- [Task to carry out]
Leave the pictures out and give every entry again exactly.

(Extracted data entries)
____

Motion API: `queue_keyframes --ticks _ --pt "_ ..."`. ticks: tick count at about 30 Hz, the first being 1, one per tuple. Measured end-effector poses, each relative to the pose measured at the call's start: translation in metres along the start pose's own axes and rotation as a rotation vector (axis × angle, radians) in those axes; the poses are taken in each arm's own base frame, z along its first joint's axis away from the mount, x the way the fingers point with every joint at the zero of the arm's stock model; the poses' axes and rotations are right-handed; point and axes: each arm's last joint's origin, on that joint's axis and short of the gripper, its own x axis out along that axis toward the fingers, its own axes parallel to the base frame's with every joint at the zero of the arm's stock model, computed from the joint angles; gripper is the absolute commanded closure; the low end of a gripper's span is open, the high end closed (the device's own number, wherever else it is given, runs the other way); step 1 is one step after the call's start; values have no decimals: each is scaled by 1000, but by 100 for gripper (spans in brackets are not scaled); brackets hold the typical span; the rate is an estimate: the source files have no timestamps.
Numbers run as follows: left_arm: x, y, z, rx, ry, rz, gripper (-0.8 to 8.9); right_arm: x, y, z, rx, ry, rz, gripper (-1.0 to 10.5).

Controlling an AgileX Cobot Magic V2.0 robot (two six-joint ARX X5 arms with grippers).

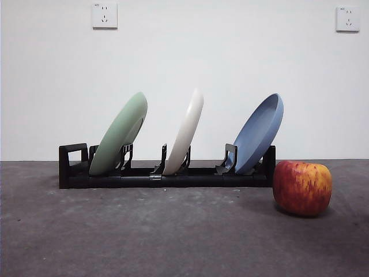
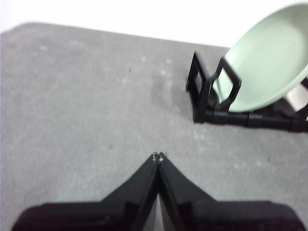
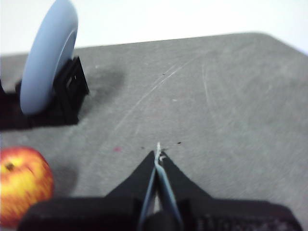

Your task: Take the green plate from the plate rack,put the plate on the table,take the apple from the table,put the apple in the plate

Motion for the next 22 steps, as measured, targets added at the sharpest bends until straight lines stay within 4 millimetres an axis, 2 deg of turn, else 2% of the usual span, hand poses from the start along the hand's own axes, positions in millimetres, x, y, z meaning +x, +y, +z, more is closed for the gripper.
queue_keyframes --ticks 7,11,17,22 --pt "-1 -2 2 -86 3 -49 818 0 0 0 210 0 7 963" --pt "-6 -7 18 -127 8 -173 819 -4 2 11 250 -18 30 963" --pt "-18 -16 62 -132 -9 -255 819 -20 9 62 251 -107 122 963" --pt "-20 -24 102 -129 6 -312 819 -27 14 107 250 -69 150 963"
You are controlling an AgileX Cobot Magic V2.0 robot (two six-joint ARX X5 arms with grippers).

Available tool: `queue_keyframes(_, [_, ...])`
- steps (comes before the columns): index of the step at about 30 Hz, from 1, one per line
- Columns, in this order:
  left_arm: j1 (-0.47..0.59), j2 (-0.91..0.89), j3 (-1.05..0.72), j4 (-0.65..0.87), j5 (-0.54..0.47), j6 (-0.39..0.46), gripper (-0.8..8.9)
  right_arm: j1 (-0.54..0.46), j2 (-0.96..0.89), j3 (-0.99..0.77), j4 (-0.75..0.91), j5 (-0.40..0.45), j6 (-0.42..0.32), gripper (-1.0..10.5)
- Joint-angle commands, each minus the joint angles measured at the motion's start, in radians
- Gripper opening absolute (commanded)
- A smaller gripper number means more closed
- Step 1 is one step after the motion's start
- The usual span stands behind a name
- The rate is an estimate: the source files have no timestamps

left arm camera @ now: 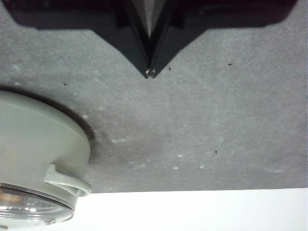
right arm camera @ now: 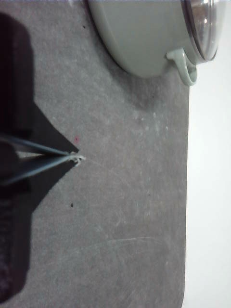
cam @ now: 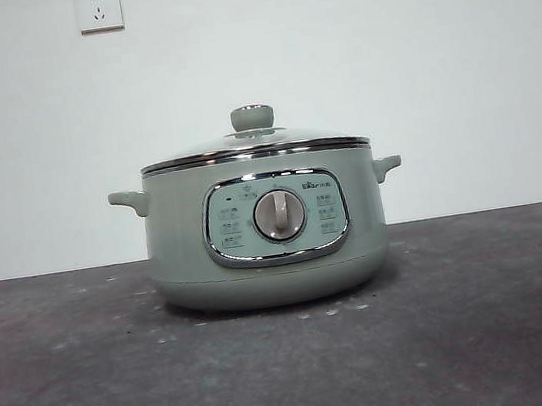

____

- [Written reply]
Motion API: `queue_keyframes --ticks _ --pt "_ ..."`. ticks: tick count at about 30 Hz, the first being 1, one per tuple. Measured end-effector poses, each relative to the pose measured at the call's start: translation in metres along the start pose's own axes and rotation as a rotation vector (axis × angle, radians) in those axes; the poses are taken in each arm's own base frame, z along its first joint's axis away from the mount, x the way the fingers point with every joint at the zero of the arm's stock model; the poses' axes and rotations are right-handed; point and axes: each arm's last joint's origin, on that joint's axis and short of the gripper, its own x axis out along that axis toward the fingers, its own axes parallel to the base frame's with every joint at the zero of the arm's stock model, computed from the joint angles; gripper is the absolute commanded closure; the low end of a gripper's span is open, the high end closed (the device's own number, wherever else it is given, runs the other way); step 1 is one step after the call's start; values have no decimals: each is scaled by 1000, but by 100 for gripper (spans in brackets are not scaled); brackets hold the typical span; the rate is an estimate: the source files have no timestamps.
Numbers run as follows: left_arm: x, y, z, rx, ry, rz, gripper (-0.8 to 8.9); right_arm: x, y, z, rx, ry, rz, gripper (-1.0 to 10.5).

Controlling an AgileX Cobot Magic V2.0 robot (two six-joint ARX X5 arms with grippers).


Your task: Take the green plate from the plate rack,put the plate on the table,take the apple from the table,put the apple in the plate

Motion for the next 22 steps, as measured, targets added at the sharpest bends until straight lines stay within 4 millimetres an axis, 2 deg of turn, else 2% of the usual span, hand poses from the start along the hand's own axes, positions in millimetres, x, y, z meaning +x, +y, +z, more is closed for the gripper.
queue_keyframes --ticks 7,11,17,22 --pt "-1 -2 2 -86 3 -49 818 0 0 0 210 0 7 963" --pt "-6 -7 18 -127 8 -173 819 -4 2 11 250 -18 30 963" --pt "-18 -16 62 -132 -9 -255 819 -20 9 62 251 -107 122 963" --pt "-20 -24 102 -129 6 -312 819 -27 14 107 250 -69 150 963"
You are controlling an AgileX Cobot Magic V2.0 robot (two six-joint ARX X5 arms with grippers).

Available tool: `queue_keyframes(_, [_, ...])`
- steps (comes before the columns): index of the step at about 30 Hz, from 1, one per line
- Columns, in this order:
  left_arm: j1 (-0.47..0.59), j2 (-0.91..0.89), j3 (-1.05..0.72), j4 (-0.65..0.87), j5 (-0.54..0.47), j6 (-0.39..0.46), gripper (-0.8..8.9)
  right_arm: j1 (-0.54..0.46), j2 (-0.96..0.89), j3 (-0.99..0.77), j4 (-0.75..0.91), j5 (-0.40..0.45), j6 (-0.42..0.32), gripper (-1.0..10.5)
- Joint-angle commands, each minus the joint angles measured at the motion's start, in radians
- Gripper opening absolute (commanded)
- A smaller gripper number means more closed
- Step 1 is one step after the motion's start
- The usual span stands behind a name
- The rate is an estimate: the source files have no timestamps

left arm camera @ now: 
right arm camera @ now: 
cam @ now: 

Nothing else belongs in the output.